**Materials provided**

- - -

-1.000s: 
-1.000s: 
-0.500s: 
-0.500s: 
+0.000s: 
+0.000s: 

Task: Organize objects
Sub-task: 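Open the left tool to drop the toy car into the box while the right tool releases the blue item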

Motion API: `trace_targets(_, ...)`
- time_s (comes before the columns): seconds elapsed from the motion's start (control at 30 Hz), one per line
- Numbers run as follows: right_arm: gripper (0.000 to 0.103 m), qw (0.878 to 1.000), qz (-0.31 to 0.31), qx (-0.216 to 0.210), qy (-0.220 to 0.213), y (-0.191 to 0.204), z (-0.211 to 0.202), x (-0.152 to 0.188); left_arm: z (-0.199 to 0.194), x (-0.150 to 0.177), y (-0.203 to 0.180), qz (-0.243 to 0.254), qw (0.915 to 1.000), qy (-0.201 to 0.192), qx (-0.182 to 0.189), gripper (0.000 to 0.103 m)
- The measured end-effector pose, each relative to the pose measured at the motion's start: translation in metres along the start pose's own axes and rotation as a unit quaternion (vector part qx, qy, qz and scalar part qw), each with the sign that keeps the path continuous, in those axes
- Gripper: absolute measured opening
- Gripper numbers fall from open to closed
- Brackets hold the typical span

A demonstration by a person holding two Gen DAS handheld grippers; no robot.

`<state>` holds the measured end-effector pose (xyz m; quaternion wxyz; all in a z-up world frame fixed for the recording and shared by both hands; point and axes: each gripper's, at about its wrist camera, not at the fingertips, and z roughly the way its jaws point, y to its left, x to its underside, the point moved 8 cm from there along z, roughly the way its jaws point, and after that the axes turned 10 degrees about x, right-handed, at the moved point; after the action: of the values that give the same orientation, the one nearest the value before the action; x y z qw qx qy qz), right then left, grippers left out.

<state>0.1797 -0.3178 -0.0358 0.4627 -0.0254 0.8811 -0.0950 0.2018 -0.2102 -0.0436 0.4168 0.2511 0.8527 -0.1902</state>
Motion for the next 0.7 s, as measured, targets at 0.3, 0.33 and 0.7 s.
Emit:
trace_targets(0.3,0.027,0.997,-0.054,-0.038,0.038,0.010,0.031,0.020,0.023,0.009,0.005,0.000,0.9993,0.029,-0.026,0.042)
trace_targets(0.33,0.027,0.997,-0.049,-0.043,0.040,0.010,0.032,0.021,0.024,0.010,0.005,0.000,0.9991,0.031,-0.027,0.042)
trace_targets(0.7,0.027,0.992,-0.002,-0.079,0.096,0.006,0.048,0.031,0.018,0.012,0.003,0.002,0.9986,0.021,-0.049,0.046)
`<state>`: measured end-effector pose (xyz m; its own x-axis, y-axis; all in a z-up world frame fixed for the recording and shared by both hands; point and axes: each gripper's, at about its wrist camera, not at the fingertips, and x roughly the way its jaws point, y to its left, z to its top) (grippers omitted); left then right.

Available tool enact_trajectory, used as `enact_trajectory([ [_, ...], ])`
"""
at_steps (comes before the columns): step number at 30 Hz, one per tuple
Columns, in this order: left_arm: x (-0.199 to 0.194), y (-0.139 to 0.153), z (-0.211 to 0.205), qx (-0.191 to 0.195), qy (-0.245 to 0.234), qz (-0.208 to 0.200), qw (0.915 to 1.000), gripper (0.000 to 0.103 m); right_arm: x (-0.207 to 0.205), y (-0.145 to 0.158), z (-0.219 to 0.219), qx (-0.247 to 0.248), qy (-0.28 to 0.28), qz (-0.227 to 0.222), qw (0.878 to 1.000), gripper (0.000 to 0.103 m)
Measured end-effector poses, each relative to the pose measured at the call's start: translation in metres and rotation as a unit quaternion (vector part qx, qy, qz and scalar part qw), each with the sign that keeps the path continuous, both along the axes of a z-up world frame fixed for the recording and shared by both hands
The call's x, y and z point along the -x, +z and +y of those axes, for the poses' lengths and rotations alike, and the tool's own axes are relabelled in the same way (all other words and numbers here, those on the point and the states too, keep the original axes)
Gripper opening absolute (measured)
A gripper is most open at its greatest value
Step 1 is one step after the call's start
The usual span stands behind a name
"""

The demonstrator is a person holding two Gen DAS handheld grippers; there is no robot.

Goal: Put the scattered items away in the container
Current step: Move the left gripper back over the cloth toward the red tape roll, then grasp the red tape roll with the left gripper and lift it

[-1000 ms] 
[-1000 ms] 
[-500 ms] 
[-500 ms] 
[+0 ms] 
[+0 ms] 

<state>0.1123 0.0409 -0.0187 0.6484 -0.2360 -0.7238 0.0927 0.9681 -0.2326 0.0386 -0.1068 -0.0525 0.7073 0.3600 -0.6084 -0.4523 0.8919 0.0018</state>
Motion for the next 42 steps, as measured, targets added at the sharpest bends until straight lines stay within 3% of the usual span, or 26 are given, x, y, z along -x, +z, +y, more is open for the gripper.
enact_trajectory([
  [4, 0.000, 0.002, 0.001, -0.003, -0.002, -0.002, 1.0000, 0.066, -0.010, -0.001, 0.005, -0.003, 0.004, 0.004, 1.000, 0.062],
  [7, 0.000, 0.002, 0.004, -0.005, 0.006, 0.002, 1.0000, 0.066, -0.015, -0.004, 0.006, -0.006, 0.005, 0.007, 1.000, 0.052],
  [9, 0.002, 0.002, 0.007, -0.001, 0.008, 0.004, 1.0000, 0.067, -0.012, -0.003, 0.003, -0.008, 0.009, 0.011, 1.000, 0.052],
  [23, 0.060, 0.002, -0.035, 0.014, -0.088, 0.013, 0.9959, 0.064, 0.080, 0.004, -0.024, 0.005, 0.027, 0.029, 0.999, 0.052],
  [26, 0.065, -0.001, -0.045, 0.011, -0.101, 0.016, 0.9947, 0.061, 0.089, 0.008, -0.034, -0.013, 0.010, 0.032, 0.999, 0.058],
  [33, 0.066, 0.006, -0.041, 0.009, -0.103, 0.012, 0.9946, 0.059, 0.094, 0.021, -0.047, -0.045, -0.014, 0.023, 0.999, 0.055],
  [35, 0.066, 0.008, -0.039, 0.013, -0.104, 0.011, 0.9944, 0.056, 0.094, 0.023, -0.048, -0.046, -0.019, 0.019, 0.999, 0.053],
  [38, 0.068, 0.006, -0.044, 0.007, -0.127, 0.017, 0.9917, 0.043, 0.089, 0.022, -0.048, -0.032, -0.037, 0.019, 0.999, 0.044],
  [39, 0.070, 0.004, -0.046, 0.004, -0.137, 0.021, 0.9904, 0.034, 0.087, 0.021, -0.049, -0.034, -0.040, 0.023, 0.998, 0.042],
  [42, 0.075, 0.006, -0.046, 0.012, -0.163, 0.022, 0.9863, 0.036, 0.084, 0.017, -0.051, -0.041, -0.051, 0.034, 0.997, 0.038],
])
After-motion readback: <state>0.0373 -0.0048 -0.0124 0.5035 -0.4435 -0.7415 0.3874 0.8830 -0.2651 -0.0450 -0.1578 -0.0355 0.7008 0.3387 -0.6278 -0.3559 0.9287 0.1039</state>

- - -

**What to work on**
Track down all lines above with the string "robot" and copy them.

**Exercise response**
A demonstration by a person holding two Gen DAS handheld grippers; no robot.
The demonstrator is a person holding two Gen DAS handheld grippers; there is no robot.

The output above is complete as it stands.